Prompt: Restate all the data word for word and omit the pictures.

---------- Supplied information ----------

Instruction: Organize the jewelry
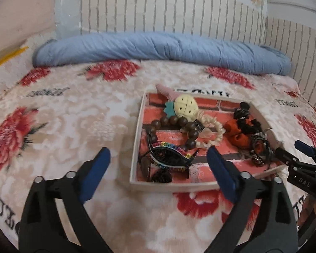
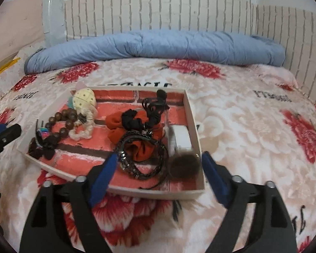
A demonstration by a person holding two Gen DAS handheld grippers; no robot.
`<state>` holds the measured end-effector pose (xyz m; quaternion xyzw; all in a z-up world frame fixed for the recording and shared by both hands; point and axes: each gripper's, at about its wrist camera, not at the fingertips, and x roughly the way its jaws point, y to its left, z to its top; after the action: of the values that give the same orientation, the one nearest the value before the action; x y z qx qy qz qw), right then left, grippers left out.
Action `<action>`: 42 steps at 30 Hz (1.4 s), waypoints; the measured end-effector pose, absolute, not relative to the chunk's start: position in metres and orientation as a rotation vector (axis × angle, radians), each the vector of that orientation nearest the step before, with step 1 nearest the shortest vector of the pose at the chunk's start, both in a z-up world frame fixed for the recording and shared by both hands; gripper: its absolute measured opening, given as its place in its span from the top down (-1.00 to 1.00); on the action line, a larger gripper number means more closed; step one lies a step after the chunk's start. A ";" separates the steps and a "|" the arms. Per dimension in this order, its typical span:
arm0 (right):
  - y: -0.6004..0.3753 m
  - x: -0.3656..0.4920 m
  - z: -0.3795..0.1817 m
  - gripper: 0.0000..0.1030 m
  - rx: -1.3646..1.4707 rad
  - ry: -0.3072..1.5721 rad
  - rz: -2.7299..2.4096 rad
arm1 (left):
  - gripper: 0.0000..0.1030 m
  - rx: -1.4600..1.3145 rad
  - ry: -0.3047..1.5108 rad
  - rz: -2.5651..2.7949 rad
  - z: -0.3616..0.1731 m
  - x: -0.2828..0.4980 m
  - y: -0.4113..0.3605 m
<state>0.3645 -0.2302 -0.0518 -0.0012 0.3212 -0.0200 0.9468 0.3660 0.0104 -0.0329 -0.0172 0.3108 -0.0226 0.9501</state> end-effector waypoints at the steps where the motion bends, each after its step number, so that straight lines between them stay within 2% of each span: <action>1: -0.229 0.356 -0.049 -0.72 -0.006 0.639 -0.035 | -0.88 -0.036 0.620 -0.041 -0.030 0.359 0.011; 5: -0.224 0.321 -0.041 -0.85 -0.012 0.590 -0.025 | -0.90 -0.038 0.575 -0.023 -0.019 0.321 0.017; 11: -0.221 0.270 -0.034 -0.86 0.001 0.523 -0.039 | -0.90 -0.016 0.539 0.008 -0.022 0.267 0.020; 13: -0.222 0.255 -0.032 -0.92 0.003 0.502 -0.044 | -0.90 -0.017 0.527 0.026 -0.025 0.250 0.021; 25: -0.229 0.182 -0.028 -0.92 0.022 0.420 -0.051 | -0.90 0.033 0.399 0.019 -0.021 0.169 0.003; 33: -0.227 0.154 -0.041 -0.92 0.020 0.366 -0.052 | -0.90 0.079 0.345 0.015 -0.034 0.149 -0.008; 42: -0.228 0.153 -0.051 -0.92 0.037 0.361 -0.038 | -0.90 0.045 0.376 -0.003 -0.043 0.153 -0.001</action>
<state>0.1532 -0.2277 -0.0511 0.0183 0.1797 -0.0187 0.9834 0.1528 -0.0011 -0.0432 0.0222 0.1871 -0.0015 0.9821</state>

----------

Your solution:
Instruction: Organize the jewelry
A demonstration by a person holding two Gen DAS handheld grippers; no robot.
`<state>` holds the measured end-effector pose (xyz m; quaternion xyzw; all in a z-up world frame fixed for the recording and shared by both hands; point and axes: each gripper's, at about its wrist camera, not at the fingertips, and x roughly the way its jaws point, y to its left, z to its top; after the action: of the values that give the same orientation, the one nearest the value before the action; x y z qx qy qz qw), right then left, grippers left out.
Action `<action>`: 42 steps at 30 Hz (1.4 s), waypoints; the measured end-effector pose, absolute, not relative to the chunk's start: position in metres and orientation as a rotation vector (axis × angle, radians), each the vector of that orientation nearest the step before, with step 1 nearest the shortest vector of the pose at the chunk's start, both in a z-up world frame fixed for the recording and shared by both hands; gripper: its absolute measured opening, given as its place in its span from the top down (-1.00 to 1.00); on the action line, a larger gripper number means more closed; step one lies a step after the chunk's start. A ";" separates the steps and a "|" the arms. Per dimension in this order, its typical span:
arm0 (right):
  - y: -0.6004..0.3753 m
  - x: -0.3656..0.4920 m
  - z: -0.3795..0.1817 m
  - gripper: 0.0000..0.1030 m
  - rx: -1.3646..1.4707 rad
  - ry: -0.3072..1.5721 rad
  - rz: -2.7299..2.4096 rad
arm1 (left):
  - gripper: 0.0000..0.1030 m
  - rx: -1.4600..1.3145 rad
  - ry: -0.3047..1.5108 rad
  - rz: -2.5651..2.7949 rad
  - z: -0.3616..0.1731 m
  - x: -0.2828..0.4980 m
  - y: -0.4113..0.3605 m
<state>0.3645 -0.2302 -0.0518 -0.0012 0.3212 -0.0200 0.9468 0.3660 0.0104 -0.0329 -0.0172 0.3108 -0.0226 0.9501</state> end-effector waypoints at the steps where the motion bends, each after its step number, so that straight lines between them stay within 2% of each span: <action>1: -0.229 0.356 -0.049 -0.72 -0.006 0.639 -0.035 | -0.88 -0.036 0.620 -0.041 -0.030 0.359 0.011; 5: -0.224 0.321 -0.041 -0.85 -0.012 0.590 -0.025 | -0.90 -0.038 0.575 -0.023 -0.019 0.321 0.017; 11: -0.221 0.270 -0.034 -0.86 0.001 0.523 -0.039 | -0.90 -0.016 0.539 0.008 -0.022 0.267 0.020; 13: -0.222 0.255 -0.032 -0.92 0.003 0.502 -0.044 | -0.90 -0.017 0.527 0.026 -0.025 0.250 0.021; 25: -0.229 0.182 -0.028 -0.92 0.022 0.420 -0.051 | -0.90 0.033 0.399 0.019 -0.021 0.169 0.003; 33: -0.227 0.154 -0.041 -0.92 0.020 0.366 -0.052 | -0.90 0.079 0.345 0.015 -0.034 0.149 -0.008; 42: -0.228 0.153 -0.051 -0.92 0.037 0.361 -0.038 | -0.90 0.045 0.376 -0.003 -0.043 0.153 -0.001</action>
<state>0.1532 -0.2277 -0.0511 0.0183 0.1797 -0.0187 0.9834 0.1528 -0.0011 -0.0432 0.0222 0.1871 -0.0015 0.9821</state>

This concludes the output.